Okay so if you don’t know me, maybe you’re new to my page or just stumbled across this…my husband is Mexican and over the years I learned to cook many of the authentic Mexican dishes from my mother in law and my husband’s grandma. Not all of course, but quite a few because I like them but also to please my hubby in those early days of marriage and beyond. =)
Don’t they say the way to a man’s heart is through his stomach?! lol! I used to cook a lot more of the Mexican dishes and many of the ones my mom had taught me… but over the years since we have cleaned up our eating we eat a little differently these days. However, we have made some with a cleaner version and albondigas is one of them. Albondigas in Spanish means meatballs and typically it’s made in a soup.

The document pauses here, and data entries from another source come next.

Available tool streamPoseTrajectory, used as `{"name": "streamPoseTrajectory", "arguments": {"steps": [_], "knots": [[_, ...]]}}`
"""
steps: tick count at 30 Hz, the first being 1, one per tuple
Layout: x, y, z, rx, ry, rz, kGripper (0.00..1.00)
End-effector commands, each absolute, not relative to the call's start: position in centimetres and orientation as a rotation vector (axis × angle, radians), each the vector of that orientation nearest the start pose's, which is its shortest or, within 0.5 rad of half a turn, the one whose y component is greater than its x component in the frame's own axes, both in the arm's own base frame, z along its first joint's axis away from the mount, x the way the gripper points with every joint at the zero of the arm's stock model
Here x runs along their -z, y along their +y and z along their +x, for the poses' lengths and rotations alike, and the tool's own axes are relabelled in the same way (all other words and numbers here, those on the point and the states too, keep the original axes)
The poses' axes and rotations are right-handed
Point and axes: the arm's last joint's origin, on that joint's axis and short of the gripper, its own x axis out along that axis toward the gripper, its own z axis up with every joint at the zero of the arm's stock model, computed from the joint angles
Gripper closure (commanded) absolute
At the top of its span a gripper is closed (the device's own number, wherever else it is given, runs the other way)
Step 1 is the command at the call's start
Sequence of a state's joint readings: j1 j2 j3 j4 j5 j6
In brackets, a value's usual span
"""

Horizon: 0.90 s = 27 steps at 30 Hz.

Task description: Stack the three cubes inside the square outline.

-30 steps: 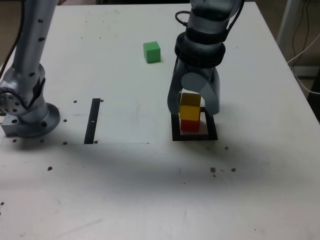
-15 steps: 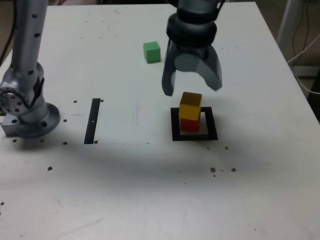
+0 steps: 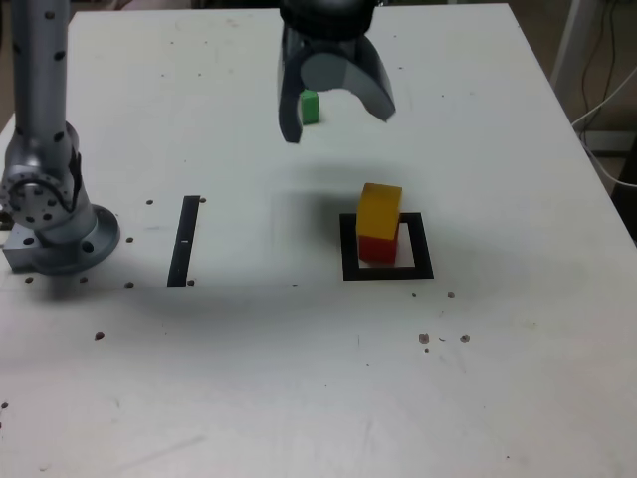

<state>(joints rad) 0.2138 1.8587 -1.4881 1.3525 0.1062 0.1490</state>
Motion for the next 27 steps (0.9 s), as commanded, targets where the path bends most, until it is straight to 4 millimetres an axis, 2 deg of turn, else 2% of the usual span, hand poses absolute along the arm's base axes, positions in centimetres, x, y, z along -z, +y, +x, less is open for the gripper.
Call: {"name": "streamPoseTrajectory", "arguments": {"steps": [1, 7, 17, 27], "knots": [[-29.7, 7.9, 29.1, -0.122, 1.741, 0.001, 0.01], [-29.5, 10.7, 28.3, -0.167, 1.751, -0.040, 0.01], [-28.8, 16.5, 28.1, -0.229, 1.753, -0.116, 0.01], [-26.5, 21.5, 28.2, -0.247, 1.781, -0.185, 0.01]]}}
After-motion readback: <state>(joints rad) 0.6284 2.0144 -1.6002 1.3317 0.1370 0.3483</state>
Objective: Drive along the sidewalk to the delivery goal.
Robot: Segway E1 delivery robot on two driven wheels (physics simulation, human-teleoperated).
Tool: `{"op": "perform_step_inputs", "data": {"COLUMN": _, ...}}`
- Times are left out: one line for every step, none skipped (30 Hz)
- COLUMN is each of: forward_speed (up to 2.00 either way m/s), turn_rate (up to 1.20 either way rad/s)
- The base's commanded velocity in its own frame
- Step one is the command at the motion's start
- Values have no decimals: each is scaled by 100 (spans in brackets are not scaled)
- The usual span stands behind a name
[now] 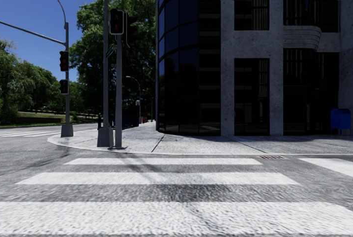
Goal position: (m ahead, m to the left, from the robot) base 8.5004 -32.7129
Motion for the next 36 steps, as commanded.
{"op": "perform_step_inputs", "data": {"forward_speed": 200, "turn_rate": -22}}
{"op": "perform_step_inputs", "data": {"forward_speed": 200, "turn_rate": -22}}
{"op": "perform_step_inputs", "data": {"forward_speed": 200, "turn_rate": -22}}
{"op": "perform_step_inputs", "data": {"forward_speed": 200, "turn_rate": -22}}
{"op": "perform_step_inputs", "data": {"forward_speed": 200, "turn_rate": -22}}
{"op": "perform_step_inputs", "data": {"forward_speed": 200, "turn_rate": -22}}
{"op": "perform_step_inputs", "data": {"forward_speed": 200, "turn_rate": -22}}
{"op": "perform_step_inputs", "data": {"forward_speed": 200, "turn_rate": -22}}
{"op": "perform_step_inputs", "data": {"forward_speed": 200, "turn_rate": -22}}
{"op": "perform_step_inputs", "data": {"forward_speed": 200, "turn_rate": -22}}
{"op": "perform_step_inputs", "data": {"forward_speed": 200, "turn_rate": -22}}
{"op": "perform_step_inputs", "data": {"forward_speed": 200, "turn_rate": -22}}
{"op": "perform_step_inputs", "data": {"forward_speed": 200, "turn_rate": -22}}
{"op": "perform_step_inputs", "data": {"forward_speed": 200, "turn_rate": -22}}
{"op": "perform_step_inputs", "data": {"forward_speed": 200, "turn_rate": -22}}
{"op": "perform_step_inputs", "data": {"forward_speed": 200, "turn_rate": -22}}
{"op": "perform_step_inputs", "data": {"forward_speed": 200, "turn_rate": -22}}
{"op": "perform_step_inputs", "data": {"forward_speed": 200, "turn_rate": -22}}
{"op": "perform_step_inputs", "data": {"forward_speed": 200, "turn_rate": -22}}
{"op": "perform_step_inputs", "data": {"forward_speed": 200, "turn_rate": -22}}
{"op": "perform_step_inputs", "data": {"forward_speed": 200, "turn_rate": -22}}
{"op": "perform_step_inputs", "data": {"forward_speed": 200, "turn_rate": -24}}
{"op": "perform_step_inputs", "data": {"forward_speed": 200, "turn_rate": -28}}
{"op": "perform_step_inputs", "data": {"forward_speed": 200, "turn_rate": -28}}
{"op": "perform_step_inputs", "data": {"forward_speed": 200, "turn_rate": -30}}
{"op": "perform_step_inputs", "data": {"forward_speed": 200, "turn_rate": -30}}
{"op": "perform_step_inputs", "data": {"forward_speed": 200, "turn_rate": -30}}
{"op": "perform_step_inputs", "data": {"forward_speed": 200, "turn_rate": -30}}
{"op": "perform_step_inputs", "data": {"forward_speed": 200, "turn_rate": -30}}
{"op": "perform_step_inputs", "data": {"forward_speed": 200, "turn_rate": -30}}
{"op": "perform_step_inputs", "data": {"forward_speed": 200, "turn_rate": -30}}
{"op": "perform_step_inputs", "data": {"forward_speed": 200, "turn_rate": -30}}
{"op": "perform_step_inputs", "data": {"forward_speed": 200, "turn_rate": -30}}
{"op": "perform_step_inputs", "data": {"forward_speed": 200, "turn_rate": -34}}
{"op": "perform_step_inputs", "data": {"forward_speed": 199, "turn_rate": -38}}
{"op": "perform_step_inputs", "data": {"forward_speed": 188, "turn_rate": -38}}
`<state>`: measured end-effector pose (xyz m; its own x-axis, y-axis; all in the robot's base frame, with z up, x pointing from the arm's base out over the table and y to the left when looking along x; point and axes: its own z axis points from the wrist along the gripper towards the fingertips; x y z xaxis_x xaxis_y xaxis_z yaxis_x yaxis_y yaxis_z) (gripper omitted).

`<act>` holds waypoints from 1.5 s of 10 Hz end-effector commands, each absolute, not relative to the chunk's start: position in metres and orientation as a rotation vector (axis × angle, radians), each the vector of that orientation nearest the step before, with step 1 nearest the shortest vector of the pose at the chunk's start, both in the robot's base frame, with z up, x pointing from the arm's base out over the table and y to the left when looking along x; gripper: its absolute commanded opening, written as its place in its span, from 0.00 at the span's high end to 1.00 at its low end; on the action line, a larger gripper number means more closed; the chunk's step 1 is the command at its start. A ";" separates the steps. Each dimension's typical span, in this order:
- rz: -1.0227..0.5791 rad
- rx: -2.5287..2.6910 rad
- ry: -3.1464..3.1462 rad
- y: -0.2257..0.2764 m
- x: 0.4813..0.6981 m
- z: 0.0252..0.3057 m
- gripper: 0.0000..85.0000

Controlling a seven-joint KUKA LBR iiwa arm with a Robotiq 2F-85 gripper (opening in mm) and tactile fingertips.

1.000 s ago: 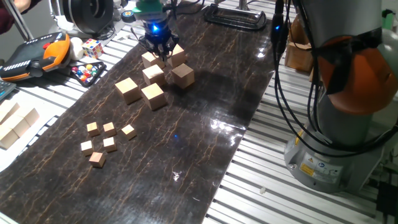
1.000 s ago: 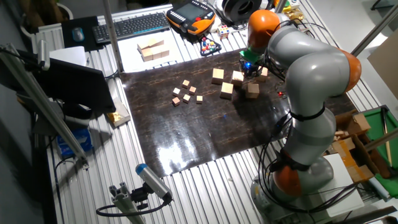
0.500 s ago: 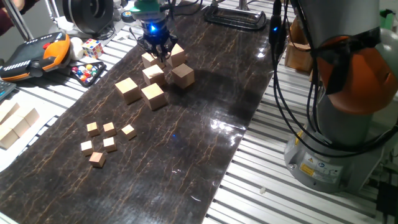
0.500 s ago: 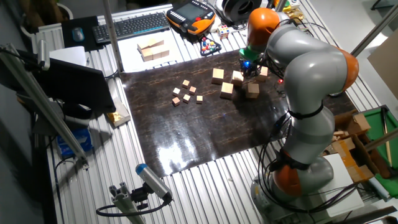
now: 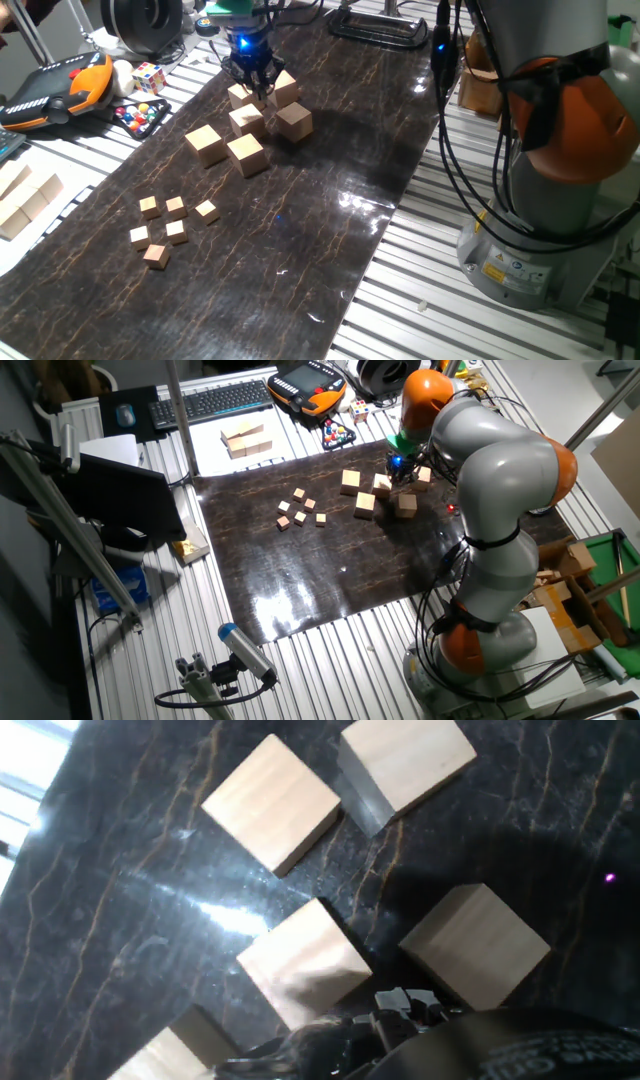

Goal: Stack the blocks into a pyramid shape

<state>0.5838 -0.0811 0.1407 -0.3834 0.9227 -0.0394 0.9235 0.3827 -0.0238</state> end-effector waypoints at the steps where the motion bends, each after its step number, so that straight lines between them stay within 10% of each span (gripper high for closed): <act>1: -0.072 1.719 2.612 -0.081 0.584 0.141 0.98; 4: 0.004 1.794 2.578 -0.086 0.585 0.140 0.83; 6: 0.005 1.925 2.500 -0.093 0.589 0.141 0.99; 12: 0.044 2.187 2.233 -0.116 0.604 0.137 0.96; 15: 0.062 2.252 2.171 -0.118 0.607 0.135 0.53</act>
<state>0.6082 -0.1186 0.1344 0.0326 0.9993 0.0197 0.9988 -0.0333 0.0364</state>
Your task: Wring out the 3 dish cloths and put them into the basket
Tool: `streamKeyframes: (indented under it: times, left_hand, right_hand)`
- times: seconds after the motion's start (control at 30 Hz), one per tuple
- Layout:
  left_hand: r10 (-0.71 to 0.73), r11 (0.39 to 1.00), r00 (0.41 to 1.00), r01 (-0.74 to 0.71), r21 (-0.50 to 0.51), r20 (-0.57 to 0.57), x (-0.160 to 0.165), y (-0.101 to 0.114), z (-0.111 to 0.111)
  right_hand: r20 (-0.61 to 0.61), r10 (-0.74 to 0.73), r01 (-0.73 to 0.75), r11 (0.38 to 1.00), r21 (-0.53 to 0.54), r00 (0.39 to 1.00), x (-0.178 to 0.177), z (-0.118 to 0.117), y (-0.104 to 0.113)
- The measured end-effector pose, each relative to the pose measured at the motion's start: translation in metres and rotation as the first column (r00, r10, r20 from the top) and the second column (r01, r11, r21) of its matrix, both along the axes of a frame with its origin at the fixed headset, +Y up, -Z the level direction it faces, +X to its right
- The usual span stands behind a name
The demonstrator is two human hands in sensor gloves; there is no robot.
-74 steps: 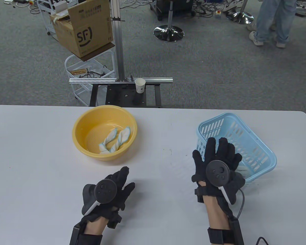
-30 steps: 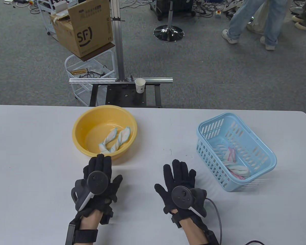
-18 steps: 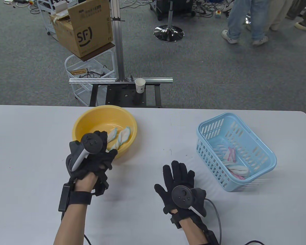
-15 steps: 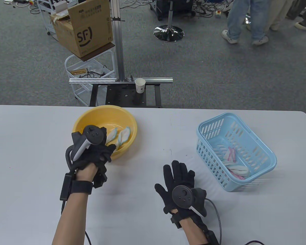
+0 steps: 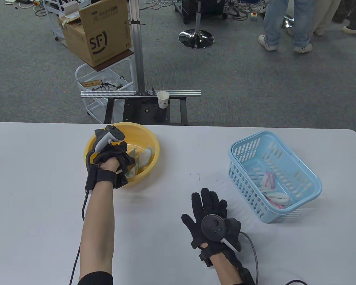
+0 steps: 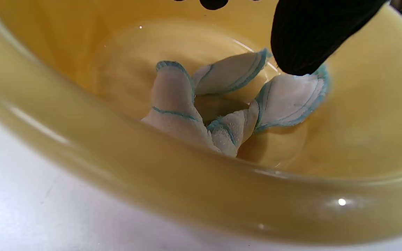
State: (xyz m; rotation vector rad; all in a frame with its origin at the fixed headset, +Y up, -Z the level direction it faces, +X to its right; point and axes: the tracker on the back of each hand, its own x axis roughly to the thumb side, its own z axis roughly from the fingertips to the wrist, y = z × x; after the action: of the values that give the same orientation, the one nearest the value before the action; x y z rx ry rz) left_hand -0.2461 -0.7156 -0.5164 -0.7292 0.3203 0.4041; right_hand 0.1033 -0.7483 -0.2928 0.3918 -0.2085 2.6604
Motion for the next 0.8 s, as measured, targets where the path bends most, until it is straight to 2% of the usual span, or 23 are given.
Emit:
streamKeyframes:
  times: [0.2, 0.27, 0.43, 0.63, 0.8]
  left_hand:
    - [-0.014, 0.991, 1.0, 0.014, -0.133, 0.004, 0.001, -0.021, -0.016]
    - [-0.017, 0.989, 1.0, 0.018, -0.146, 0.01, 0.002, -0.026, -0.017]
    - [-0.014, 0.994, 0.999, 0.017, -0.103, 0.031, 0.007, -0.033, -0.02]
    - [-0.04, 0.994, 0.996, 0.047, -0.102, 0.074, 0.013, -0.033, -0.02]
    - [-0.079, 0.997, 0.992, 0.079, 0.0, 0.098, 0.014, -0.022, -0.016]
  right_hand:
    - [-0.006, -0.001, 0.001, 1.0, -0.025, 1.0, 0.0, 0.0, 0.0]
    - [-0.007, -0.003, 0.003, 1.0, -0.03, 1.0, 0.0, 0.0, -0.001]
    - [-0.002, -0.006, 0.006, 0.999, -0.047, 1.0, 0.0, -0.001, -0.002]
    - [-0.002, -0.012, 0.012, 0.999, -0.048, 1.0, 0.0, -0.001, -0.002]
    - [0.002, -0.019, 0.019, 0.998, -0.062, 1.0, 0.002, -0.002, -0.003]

So here’s my cleaner version…
Ingredients
1 organic tomato (med to large size) or 1/2 small can of organic tomato sauce
1 med onion
1 avocado
1-2 tbsp. coconut oil
2 tbsp. Mejorana or Marjoran Herb (optional)
1 lb ground beef or 2, depends on how big your family is (can also substitute turkey ground beef or half gr beef, half turkey gr beef)
1 egg (per lb of ground beef)
2 tsp Simply Organic All Season Salt
2 tsp Slap Ya Mama Cajun Seasoning (can add more depending on if you want a little flavor or if you want a little kick to it) ;-)
Veggies you like – depends on what I have on hand, but I’ll often add cauliflower, carrots, zucchini, squash, and/or brussel sprouts. Cut them up in decent sized chunks and add them in halfway through cooking.
Sea Salt to taste
We’re a family of 6, and the kids are getting bigger and eat more…so 1 lb doesn’t quite seem to be enough to fill up my babies and my belly. At one time 1 lb was plenty but as they get bigger their appetites are growing as well and 3 of them are boys! Plus my hubs. ;-) And believe it or not, I eat quite a bit!!! Depending on how big your family is, you can plan accordingly. ;-) Plus, even if they don’t eat it all, I like having leftovers for my lunch and/or dinner throughout the week. =)
Okay, so first you take the meat and put the eggs in as well as 1 tsp all season salt and 1 tsp slap ya mama seasoning and the herb marjoran and mix it all together. Once you’ve mixed it all up, it’s easiest to do it with your hands so make sure they’re clean; then roll them up into small balls. The meatballs should be between ping pong and golf ball size. Set them aside.
Chop up your tomato in medium size chunks as well as half your onion.
Set the heat to medium heat and make sure your pot is big enough to hold the meatballs and the soup. Put the coconut oil in the pan and let it melt, then add in the tomato and onions. Stir as they heat up, adding a little salt. Once they cook for about 5 minutes, add in about 6 cups of water. Bring the water to a boil, then add in the meatballs. Bring to a boil again, then back the heat down to medium and let it boil for about 45 minutes. Add some all season salt and sea salt to taste.
If you’re using tomato sauce instead of a tomato, add it in when you add the water.
If you’re adding in veggies, add them in about 25 minutes after you add the meatballs. It’s done once the veggies are tender.
Once it’s done cooking it’s ready to serve. For the kids and my husband I make quinoa separately then serve the soup with some in it. For me, I skip the quinoa and add some chunks of avocado in it. You could also use brown rice with it, just depends on your taste and liking. Delicious!!